Japanese actor and film director

Masao Inoue (井上正夫, Inoue Masao) was a Japanese film and stage actor and film director who contributed to the development of film and stage art in Japan.

==Career==
Born in Ehime Prefecture, Inoue first appeared on stage at age 17. Starting out in traveling theatrical troupes, he made his debut on the Tokyo stage in 1905 as a member of Hōyō Ii's troupe. He soon became a prominent performer in shinpa theater, and in 1910 founded the Shin Jidaigeki Kyōkai. He also started his own acting school in 1936 and was elected to the Japan Art Academy in 1949.

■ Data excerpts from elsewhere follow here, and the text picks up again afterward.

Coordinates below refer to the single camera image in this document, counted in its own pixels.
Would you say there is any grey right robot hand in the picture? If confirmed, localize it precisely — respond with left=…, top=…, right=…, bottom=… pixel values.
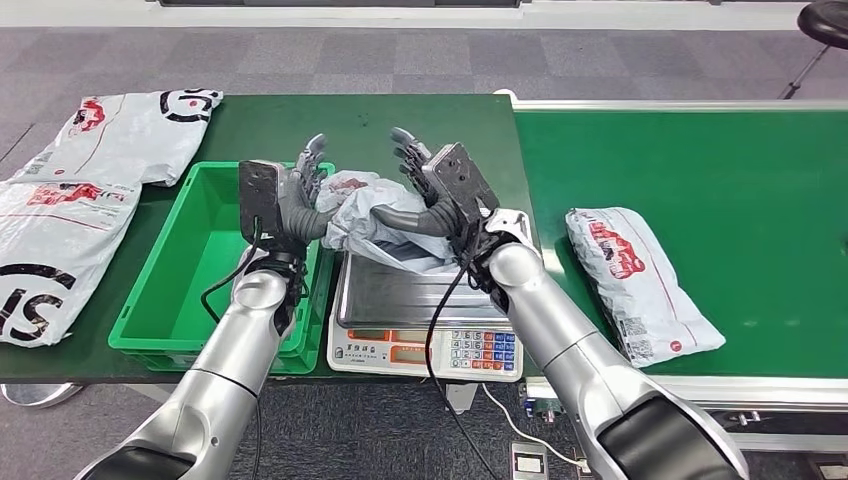
left=369, top=127, right=492, bottom=258

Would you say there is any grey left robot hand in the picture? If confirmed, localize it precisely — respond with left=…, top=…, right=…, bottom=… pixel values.
left=261, top=133, right=334, bottom=258

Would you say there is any grey parcel bag red print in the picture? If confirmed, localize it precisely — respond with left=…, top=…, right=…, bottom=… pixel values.
left=564, top=207, right=727, bottom=370

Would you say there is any white scale with steel tray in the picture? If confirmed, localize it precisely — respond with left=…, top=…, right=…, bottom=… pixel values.
left=326, top=206, right=535, bottom=384

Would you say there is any dark green table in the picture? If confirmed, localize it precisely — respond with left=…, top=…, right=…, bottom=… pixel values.
left=0, top=93, right=551, bottom=386

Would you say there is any green plastic bin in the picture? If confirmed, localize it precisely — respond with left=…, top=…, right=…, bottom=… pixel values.
left=108, top=160, right=337, bottom=376

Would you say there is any white table leg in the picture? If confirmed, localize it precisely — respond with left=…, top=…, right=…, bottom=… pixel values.
left=445, top=382, right=480, bottom=415

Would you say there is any large white courier bag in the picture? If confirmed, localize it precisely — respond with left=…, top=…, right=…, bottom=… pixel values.
left=0, top=180, right=144, bottom=349
left=9, top=89, right=225, bottom=189

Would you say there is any silver round base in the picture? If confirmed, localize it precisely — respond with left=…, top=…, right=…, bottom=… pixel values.
left=0, top=382, right=85, bottom=409

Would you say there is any black stool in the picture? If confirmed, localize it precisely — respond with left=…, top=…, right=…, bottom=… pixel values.
left=778, top=0, right=848, bottom=101

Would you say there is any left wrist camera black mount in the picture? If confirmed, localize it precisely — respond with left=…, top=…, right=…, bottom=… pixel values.
left=238, top=160, right=287, bottom=245

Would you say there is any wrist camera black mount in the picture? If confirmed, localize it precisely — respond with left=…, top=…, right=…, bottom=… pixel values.
left=238, top=160, right=287, bottom=245
left=421, top=141, right=501, bottom=223

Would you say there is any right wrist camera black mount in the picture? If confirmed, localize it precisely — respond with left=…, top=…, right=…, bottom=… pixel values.
left=421, top=141, right=501, bottom=223

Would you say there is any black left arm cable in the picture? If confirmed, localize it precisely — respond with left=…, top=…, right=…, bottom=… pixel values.
left=199, top=218, right=265, bottom=480

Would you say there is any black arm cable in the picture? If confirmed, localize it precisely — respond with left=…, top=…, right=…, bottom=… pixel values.
left=199, top=218, right=265, bottom=480
left=423, top=225, right=501, bottom=480

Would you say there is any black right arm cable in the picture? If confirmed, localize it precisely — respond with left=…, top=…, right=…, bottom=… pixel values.
left=423, top=225, right=501, bottom=480

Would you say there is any white power cable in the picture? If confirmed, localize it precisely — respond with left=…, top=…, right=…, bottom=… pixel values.
left=480, top=382, right=591, bottom=472

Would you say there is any green conveyor belt aluminium frame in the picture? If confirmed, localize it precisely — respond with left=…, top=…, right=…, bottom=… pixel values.
left=493, top=89, right=848, bottom=455

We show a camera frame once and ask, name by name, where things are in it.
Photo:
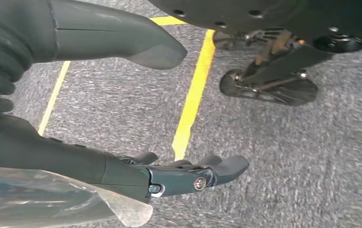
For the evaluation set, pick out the clear plastic cover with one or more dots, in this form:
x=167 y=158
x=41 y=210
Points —
x=42 y=201

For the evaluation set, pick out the black robot foot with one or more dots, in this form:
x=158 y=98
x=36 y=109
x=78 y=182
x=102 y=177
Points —
x=288 y=93

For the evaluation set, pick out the black robot leg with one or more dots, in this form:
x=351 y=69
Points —
x=281 y=59

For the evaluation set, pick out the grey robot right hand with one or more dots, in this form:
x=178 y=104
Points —
x=42 y=154

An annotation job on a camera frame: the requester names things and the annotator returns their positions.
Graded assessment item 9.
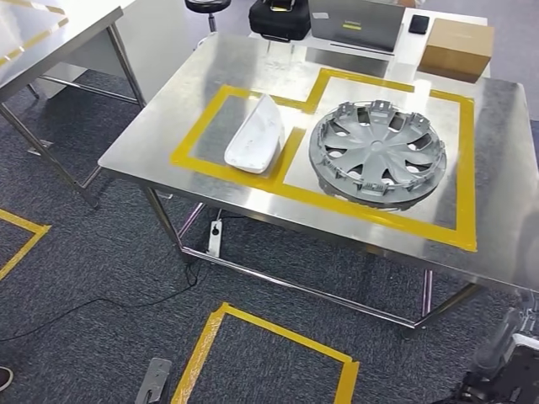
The stainless steel workbench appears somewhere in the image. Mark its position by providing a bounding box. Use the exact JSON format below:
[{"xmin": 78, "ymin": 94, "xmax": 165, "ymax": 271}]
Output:
[
  {"xmin": 0, "ymin": 0, "xmax": 146, "ymax": 210},
  {"xmin": 97, "ymin": 32, "xmax": 539, "ymax": 341}
]

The large yellow tape rectangle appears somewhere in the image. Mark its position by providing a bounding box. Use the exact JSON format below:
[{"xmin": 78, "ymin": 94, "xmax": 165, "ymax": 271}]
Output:
[{"xmin": 282, "ymin": 66, "xmax": 479, "ymax": 253}]

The silver plastic wheel hubcap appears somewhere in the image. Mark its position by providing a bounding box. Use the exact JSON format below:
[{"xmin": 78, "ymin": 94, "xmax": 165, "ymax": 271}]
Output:
[{"xmin": 308, "ymin": 98, "xmax": 448, "ymax": 212}]

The black phone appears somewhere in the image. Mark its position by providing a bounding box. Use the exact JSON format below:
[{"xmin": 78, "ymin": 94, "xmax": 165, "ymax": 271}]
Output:
[{"xmin": 408, "ymin": 14, "xmax": 431, "ymax": 36}]

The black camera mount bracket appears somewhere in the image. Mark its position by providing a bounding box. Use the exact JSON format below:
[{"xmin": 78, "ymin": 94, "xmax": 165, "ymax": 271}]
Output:
[{"xmin": 457, "ymin": 346, "xmax": 539, "ymax": 404}]

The black bag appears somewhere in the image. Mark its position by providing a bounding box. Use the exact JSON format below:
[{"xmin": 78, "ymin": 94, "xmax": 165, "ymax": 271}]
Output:
[{"xmin": 248, "ymin": 0, "xmax": 312, "ymax": 44}]

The white plastic car part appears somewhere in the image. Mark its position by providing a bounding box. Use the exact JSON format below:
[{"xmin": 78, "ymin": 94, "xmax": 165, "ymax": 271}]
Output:
[{"xmin": 223, "ymin": 93, "xmax": 286, "ymax": 176}]

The brown cardboard box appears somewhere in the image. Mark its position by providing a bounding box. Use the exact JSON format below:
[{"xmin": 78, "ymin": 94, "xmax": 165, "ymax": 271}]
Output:
[{"xmin": 417, "ymin": 18, "xmax": 496, "ymax": 85}]

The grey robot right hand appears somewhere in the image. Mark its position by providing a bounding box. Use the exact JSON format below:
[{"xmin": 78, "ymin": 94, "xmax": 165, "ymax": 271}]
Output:
[{"xmin": 473, "ymin": 292, "xmax": 539, "ymax": 375}]

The black floor cable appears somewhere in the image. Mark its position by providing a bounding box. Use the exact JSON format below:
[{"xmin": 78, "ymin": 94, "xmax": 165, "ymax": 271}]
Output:
[{"xmin": 0, "ymin": 260, "xmax": 202, "ymax": 344}]

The white desk with laptop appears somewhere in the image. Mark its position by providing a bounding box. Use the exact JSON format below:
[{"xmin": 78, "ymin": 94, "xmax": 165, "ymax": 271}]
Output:
[{"xmin": 248, "ymin": 6, "xmax": 491, "ymax": 80}]

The grey floor outlet plate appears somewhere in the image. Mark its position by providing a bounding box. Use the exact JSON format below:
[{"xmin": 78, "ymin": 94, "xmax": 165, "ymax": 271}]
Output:
[{"xmin": 26, "ymin": 138, "xmax": 54, "ymax": 158}]

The grey laptop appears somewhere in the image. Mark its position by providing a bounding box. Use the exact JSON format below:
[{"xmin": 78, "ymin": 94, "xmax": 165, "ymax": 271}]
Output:
[{"xmin": 308, "ymin": 0, "xmax": 406, "ymax": 56}]

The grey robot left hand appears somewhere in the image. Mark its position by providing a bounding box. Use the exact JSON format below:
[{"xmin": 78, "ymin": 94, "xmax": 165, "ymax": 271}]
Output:
[{"xmin": 134, "ymin": 357, "xmax": 173, "ymax": 404}]

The small yellow tape rectangle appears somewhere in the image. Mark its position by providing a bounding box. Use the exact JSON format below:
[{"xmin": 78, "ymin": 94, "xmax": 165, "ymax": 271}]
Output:
[{"xmin": 169, "ymin": 83, "xmax": 307, "ymax": 194}]

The black round stool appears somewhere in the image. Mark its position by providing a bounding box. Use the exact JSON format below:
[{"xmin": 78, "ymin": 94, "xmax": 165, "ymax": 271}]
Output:
[{"xmin": 183, "ymin": 0, "xmax": 232, "ymax": 35}]

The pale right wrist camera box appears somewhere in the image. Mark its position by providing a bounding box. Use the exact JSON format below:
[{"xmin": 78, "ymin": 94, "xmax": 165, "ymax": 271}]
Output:
[{"xmin": 510, "ymin": 332, "xmax": 539, "ymax": 354}]

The white power strip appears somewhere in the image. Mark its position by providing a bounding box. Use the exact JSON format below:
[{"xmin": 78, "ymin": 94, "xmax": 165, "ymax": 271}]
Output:
[{"xmin": 207, "ymin": 218, "xmax": 223, "ymax": 259}]

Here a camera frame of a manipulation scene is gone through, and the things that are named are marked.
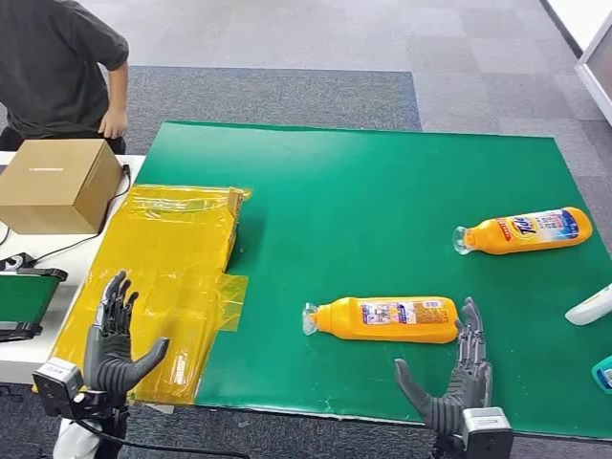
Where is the person in dark shirt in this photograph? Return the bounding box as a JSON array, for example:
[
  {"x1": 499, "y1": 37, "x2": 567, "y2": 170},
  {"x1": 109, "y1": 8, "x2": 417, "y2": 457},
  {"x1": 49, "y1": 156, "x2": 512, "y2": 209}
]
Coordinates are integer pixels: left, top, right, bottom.
[{"x1": 0, "y1": 0, "x2": 130, "y2": 155}]

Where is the yellow plastic wrapped box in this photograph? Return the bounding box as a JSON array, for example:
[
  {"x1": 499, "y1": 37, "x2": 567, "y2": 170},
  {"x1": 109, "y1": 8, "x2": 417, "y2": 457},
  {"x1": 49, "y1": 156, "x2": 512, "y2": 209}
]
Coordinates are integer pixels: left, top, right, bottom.
[{"x1": 50, "y1": 184, "x2": 253, "y2": 406}]

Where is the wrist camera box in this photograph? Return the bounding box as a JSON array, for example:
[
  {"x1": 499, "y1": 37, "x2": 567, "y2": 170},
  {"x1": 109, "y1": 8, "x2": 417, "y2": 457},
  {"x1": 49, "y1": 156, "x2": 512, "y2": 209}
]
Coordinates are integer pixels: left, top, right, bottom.
[
  {"x1": 460, "y1": 406, "x2": 515, "y2": 459},
  {"x1": 32, "y1": 358, "x2": 88, "y2": 420}
]

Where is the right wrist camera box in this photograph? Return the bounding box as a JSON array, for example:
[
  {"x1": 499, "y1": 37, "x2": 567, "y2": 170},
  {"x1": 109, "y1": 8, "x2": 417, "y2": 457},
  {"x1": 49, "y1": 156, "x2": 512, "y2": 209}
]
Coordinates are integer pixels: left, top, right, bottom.
[{"x1": 460, "y1": 406, "x2": 515, "y2": 459}]

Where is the green table mat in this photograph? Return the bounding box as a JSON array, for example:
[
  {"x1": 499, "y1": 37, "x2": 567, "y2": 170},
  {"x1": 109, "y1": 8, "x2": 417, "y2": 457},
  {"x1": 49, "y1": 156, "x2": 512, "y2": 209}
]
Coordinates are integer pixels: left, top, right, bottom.
[{"x1": 136, "y1": 120, "x2": 612, "y2": 442}]

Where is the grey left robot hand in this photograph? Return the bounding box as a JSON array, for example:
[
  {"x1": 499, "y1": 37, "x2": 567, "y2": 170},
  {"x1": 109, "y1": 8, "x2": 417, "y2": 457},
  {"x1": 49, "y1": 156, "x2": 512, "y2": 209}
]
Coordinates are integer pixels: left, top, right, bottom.
[{"x1": 83, "y1": 271, "x2": 171, "y2": 398}]

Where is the white side table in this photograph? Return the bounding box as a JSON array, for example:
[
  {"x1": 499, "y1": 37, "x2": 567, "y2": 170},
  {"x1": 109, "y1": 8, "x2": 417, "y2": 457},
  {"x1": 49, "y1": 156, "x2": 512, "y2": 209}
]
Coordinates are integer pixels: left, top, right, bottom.
[{"x1": 0, "y1": 150, "x2": 146, "y2": 385}]

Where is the dark grey carpet mat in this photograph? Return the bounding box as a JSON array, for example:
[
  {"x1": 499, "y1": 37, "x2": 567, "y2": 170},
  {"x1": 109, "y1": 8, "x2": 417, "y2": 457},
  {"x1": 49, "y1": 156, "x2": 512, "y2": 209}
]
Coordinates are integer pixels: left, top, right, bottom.
[{"x1": 0, "y1": 65, "x2": 423, "y2": 157}]

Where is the black device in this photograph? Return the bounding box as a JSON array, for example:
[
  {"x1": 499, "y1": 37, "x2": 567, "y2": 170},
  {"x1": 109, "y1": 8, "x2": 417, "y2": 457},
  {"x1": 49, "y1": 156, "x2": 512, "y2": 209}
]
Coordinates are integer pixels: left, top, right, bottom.
[{"x1": 0, "y1": 251, "x2": 38, "y2": 273}]

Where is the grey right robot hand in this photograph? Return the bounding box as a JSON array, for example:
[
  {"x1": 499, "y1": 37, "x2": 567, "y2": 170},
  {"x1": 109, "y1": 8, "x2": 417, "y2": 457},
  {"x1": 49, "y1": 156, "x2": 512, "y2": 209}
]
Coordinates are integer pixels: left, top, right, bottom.
[{"x1": 394, "y1": 297, "x2": 494, "y2": 438}]

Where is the teal container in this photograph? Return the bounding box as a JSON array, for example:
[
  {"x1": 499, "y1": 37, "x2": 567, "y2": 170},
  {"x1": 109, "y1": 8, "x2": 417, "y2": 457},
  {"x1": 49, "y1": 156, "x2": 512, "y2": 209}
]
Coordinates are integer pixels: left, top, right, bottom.
[{"x1": 591, "y1": 356, "x2": 612, "y2": 397}]

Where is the small green belt conveyor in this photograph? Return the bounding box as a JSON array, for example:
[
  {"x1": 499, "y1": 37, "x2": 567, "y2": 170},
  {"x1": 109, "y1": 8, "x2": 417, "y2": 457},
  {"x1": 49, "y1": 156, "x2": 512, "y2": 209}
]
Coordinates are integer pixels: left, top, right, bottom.
[{"x1": 0, "y1": 267, "x2": 69, "y2": 343}]

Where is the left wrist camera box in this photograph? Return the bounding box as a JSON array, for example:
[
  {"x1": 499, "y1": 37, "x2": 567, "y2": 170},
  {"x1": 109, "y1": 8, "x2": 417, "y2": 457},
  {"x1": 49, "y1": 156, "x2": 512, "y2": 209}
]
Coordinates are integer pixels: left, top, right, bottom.
[{"x1": 32, "y1": 358, "x2": 88, "y2": 420}]

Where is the orange detergent bottle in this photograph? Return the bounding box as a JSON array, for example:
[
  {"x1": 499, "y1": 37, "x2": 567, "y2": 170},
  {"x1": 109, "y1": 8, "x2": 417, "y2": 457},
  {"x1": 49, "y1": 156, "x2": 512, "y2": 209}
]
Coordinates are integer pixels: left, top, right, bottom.
[
  {"x1": 452, "y1": 206, "x2": 594, "y2": 257},
  {"x1": 302, "y1": 295, "x2": 460, "y2": 346}
]

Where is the white plastic bottle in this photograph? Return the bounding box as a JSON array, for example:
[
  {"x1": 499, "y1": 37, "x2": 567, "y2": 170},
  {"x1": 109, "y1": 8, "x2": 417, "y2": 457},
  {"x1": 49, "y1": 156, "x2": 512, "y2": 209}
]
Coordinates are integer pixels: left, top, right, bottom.
[{"x1": 564, "y1": 283, "x2": 612, "y2": 327}]

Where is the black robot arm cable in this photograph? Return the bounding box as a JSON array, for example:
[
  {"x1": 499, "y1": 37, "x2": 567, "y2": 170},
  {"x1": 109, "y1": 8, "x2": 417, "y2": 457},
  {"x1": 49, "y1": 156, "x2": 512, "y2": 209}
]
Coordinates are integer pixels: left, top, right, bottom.
[{"x1": 72, "y1": 419, "x2": 252, "y2": 459}]

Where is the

Inoue was an early supporter of cinema and directed a reformist film, The Captain's Daughter (Taii no musume, 1917) for Kobayashi Shōkai, at the time of the Pure Film Movement. He is most famous in the West for his starring role in Teinosuke Kinugasa's experimental masterpiece A Page of Madness (1926), which he helped support by refusing payment for his services.

==Selected filmography==

===As actor===
- Kantsubaki (寒椿) (1921)
- Aa mujō (噫無情) (1923)
- Daichi wa hohoemu (大地は微笑む) (1925)
- A Page of Madness (狂った一頁, Kurutta Ippēji or Kurutta Ichipeiji) (1926)
- Kane no naru oka: Dai san hen, kuro no maki (鐘の鳴る丘 第三篇クロの巻) (1949)

===As director===
- The Captain's Daughter (大尉の娘, Taii no musume) (1917)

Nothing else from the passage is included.